We used to see Max coming into the outpatient clinic for treatments. In fact, I remember one morning, a nurse asked him how he was feeling, and he answered. "Ok. Great, actually," as he walked past, almost more to himself than to the nurse. And I smiled as I pushed Adi in his wheelchair, because Max sounded a little bit surprised and a lot happy to realize that he felt great, actually.

A few weeks ago, they admitted Max onto the bone marrow transplant ward, but a few days later, he was in a room on the regular ward, which didn't seem to be a good sign. Worse, they had removed the second bed from that room, making it into a single. Max slept all day. His mother -- he had never brought his parents to the outpatient center -- sat by his side all day and all night. I never saw her sleep. I never saw her cry. She would push him in his wheelchair so that he could smoke a cigarette outside every few hours.

A few days ago, they moved Max into the room at the very end of the hall.

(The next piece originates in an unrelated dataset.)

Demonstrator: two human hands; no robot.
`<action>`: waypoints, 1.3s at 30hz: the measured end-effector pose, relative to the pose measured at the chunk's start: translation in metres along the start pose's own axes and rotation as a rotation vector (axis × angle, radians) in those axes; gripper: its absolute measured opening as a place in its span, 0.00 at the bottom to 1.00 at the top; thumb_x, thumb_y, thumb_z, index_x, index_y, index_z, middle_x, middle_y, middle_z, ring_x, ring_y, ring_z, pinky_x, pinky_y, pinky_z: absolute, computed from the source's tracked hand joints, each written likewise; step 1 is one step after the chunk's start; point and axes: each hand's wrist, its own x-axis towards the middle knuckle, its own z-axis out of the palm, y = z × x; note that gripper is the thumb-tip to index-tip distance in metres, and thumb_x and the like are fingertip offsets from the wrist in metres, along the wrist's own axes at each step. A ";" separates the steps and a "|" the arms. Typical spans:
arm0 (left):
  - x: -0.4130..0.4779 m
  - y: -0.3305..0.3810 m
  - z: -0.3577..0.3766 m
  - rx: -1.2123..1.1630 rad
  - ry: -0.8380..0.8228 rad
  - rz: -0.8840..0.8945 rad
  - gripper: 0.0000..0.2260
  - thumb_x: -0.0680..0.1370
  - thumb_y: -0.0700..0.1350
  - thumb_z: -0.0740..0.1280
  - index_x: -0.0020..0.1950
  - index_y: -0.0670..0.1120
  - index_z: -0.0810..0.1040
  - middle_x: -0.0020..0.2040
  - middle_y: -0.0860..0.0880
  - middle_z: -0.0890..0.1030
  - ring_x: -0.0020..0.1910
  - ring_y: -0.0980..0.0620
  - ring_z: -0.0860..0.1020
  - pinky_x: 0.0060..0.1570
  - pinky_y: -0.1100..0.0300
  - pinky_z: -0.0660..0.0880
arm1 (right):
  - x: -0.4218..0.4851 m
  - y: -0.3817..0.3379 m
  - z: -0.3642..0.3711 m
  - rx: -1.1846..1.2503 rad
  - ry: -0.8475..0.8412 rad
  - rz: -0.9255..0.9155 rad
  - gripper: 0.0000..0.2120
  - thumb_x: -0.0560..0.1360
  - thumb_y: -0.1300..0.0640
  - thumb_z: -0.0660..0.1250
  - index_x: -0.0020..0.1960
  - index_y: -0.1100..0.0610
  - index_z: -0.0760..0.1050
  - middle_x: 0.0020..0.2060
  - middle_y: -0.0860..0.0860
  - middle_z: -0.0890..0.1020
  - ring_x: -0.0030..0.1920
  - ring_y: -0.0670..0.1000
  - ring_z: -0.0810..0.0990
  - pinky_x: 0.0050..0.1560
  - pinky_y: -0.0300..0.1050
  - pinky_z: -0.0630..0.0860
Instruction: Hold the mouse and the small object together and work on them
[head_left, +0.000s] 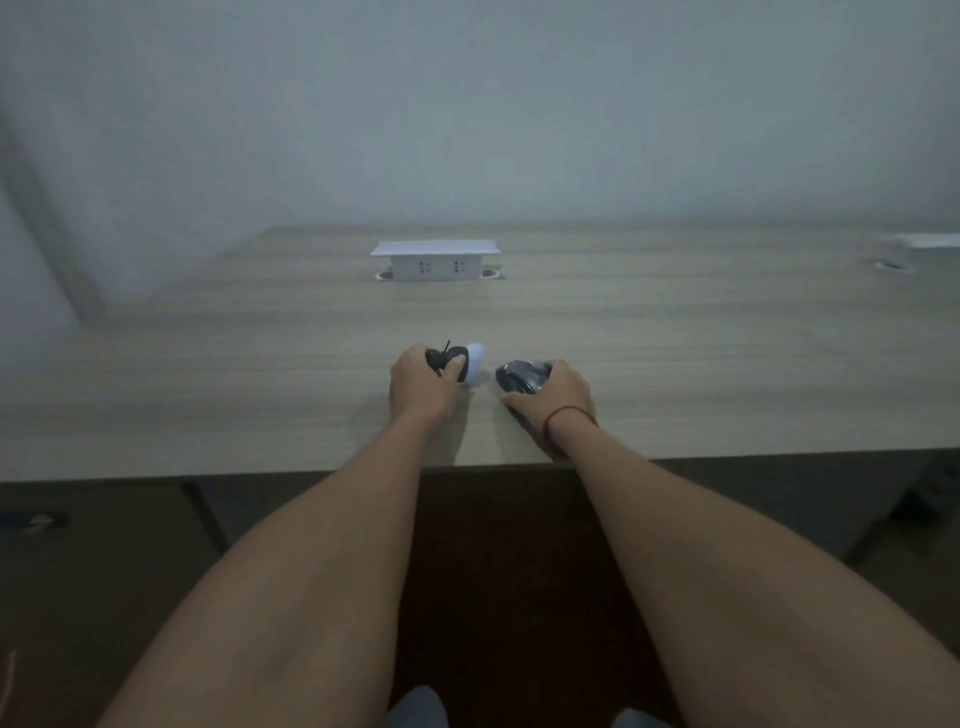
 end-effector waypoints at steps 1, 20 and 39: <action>-0.001 0.001 -0.002 -0.018 -0.023 0.014 0.13 0.74 0.49 0.71 0.50 0.39 0.80 0.49 0.40 0.82 0.49 0.43 0.79 0.50 0.52 0.76 | -0.001 0.001 0.002 0.016 -0.004 0.009 0.32 0.61 0.44 0.77 0.59 0.54 0.70 0.55 0.53 0.78 0.54 0.55 0.76 0.56 0.51 0.75; 0.012 0.026 0.017 0.034 -0.015 -0.008 0.16 0.78 0.47 0.65 0.58 0.36 0.75 0.58 0.37 0.78 0.56 0.39 0.78 0.55 0.52 0.76 | 0.012 0.004 0.018 -0.031 0.034 -0.125 0.29 0.61 0.39 0.73 0.58 0.48 0.72 0.51 0.48 0.81 0.53 0.52 0.77 0.61 0.52 0.70; 0.011 0.015 0.022 0.092 0.000 0.042 0.13 0.79 0.45 0.64 0.57 0.36 0.74 0.57 0.38 0.77 0.54 0.40 0.77 0.51 0.53 0.73 | 0.008 0.003 0.019 -0.090 0.045 -0.169 0.29 0.65 0.37 0.70 0.60 0.49 0.71 0.52 0.49 0.79 0.54 0.52 0.74 0.61 0.52 0.67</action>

In the middle of the night, Adi's IVAC started beeping. I left the room to find a nurse, but both the night nurses were in Max's room. I waited -- 5, 10, 15 minutes -- until they came out of the room, one nurse with her arm around the other's shoulders. They reset Adi's IVAC and the beeping stopped. The silence kept me awake, and on one of my outings to the hallway, I saw Max's mother leaning against the wall, the slightest shake to her shoulders.

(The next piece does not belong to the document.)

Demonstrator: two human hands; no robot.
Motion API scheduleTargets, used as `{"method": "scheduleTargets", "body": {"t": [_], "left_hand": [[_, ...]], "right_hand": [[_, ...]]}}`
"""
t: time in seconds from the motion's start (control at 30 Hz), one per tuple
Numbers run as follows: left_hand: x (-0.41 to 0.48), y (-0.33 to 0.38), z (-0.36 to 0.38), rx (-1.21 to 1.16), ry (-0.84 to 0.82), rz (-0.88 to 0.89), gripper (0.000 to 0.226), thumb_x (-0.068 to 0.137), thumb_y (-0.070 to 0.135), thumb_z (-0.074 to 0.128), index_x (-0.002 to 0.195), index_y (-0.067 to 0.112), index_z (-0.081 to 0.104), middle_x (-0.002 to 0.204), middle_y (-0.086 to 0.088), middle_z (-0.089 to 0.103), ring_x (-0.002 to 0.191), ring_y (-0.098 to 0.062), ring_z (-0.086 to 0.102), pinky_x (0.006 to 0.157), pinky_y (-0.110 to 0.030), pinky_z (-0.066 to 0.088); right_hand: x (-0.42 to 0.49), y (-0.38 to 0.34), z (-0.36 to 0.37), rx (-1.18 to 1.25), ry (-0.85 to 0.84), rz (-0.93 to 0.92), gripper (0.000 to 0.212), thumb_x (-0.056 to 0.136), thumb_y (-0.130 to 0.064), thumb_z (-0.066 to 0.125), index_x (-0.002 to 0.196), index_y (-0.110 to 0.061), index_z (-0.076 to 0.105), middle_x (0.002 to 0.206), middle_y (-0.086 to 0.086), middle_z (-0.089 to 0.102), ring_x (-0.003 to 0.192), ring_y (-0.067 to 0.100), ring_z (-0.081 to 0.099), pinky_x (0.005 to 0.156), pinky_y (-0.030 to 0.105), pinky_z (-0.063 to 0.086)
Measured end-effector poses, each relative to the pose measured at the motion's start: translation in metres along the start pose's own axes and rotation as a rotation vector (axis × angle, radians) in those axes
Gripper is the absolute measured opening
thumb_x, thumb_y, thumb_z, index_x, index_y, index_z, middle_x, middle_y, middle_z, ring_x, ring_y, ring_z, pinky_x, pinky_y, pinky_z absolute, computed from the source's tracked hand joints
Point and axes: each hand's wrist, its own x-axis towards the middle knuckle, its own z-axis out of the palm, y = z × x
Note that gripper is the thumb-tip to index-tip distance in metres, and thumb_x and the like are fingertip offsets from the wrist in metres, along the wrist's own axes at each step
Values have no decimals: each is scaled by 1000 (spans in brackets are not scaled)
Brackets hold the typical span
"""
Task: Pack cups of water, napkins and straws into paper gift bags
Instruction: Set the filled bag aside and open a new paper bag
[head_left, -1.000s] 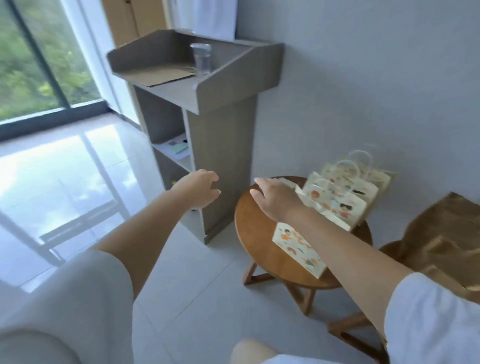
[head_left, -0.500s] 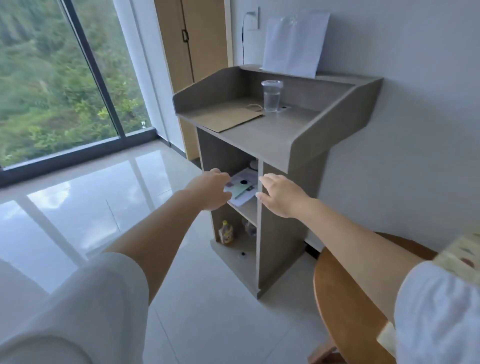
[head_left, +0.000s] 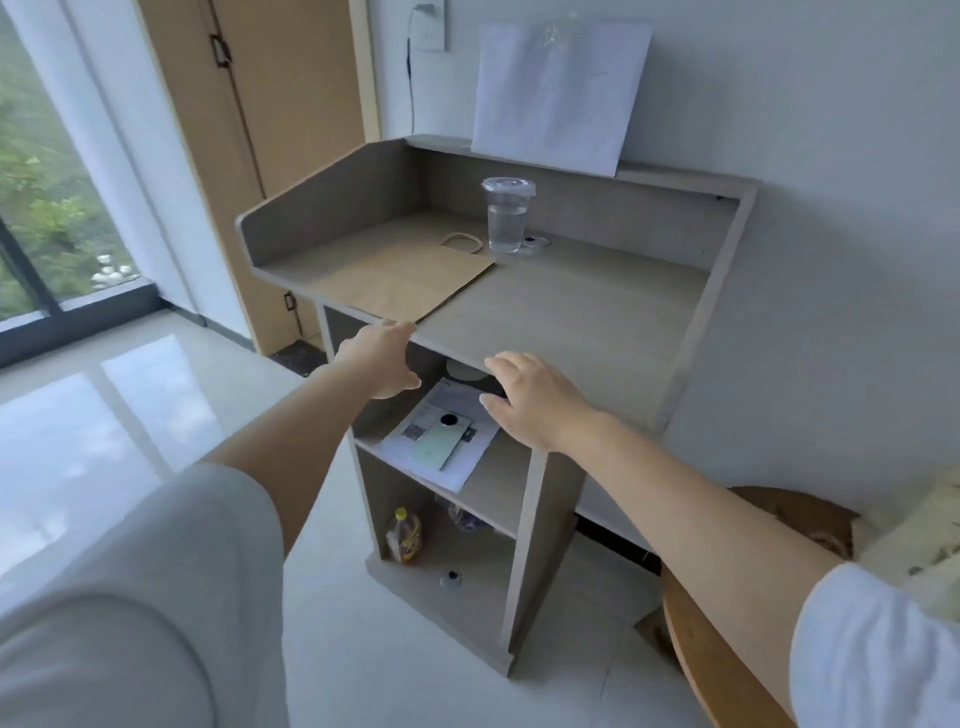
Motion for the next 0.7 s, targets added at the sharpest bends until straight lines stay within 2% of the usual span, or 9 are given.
{"method": "scheduleTargets", "body": {"t": [0.1, 0.17, 0.27, 0.33, 0.37, 0.43, 0.53, 0.63, 0.7], "left_hand": [[51, -26, 0, 81, 9, 102, 72, 85, 17, 65, 147, 16, 27, 147, -6, 35, 132, -29, 37, 103, -45, 39], [77, -45, 2, 189, 0, 187, 76, 85, 15, 65, 148, 16, 21, 153, -6, 25, 141, -27, 23, 110, -48, 29], [109, -70, 10, 254, -54, 198, 93, 85, 30, 68, 152, 19, 5, 160, -5, 2, 146, -30, -6, 115, -55, 9], [120, -78, 18, 202, -96, 198, 94, 86, 43, 64, 152, 21, 2, 160, -4, 6, 146, -31, -8, 114, -57, 5], [123, -80, 20, 187, -101, 224, 89, 87, 47, 61, 152, 21, 5, 158, -4, 15, 146, -31, -3, 114, -57, 7], [128, -85, 24, 189, -15, 320, 70, 91, 51, 52, 147, 22, 23, 147, -4, 36, 142, -28, 17, 112, -50, 17], [135, -97, 25, 221, 178, 491, 44, 96, 51, 41, 130, 24, 51, 120, -3, 54, 119, -26, 43, 100, -37, 29], [138, -107, 33, 62, 349, 686, 36, 99, 39, 42, 112, 18, 68, 95, -6, 60, 94, -30, 55, 83, -37, 38], [128, -106, 38, -91, 485, 844, 39, 93, 38, 44, 90, 14, 75, 76, -4, 61, 70, -28, 59, 63, -35, 44]], "right_hand": [[37, -16, 4, 49, 54, 105, 47, 99, -31, 37, 139, -6, 36, 143, 10, 38, 132, 25, 32, 109, 34, 27], [56, -28, 10, 89, 58, 176, 50, 100, -32, 36, 143, -7, 31, 148, 8, 32, 135, 24, 28, 110, 33, 23], [82, -40, 19, 149, 95, 253, 50, 100, -31, 37, 144, -8, 30, 150, 6, 30, 136, 21, 27, 110, 29, 21], [98, -48, 25, 219, 135, 306, 49, 100, -31, 38, 143, -8, 33, 148, 5, 33, 135, 19, 29, 110, 29, 23], [105, -52, 27, 272, 141, 342, 49, 99, -31, 39, 142, -9, 34, 147, 5, 34, 134, 19, 31, 109, 30, 25], [117, -60, 30, 389, 162, 434, 47, 99, -31, 40, 141, -10, 37, 146, 5, 36, 132, 19, 36, 108, 31, 29], [137, -69, 29, 512, 227, 531, 44, 98, -31, 42, 136, -9, 43, 141, 6, 43, 127, 20, 42, 101, 30, 33], [151, -77, 31, 591, 342, 665, 34, 96, -34, 44, 113, -8, 57, 113, 9, 60, 98, 19, 53, 82, 28, 41], [158, -79, 31, 769, 437, 787, 34, 94, -38, 48, 91, -6, 58, 89, 12, 61, 78, 22, 57, 74, 38, 52]]}}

"It's a matter of days," one of the student nurses told me the other day. "Today, tomorrow, the next day."

I see his mother every day. Every time, I think I should say something, but what? I'm so sorry your son is dying. I'm so scared when I see you. Can I get you a cup of tea? There is nothing I can say, so I say nothing. I do nothing. But I see her, and I think of her son, of Max, and I feel something catch in my chest, and I remember where we are.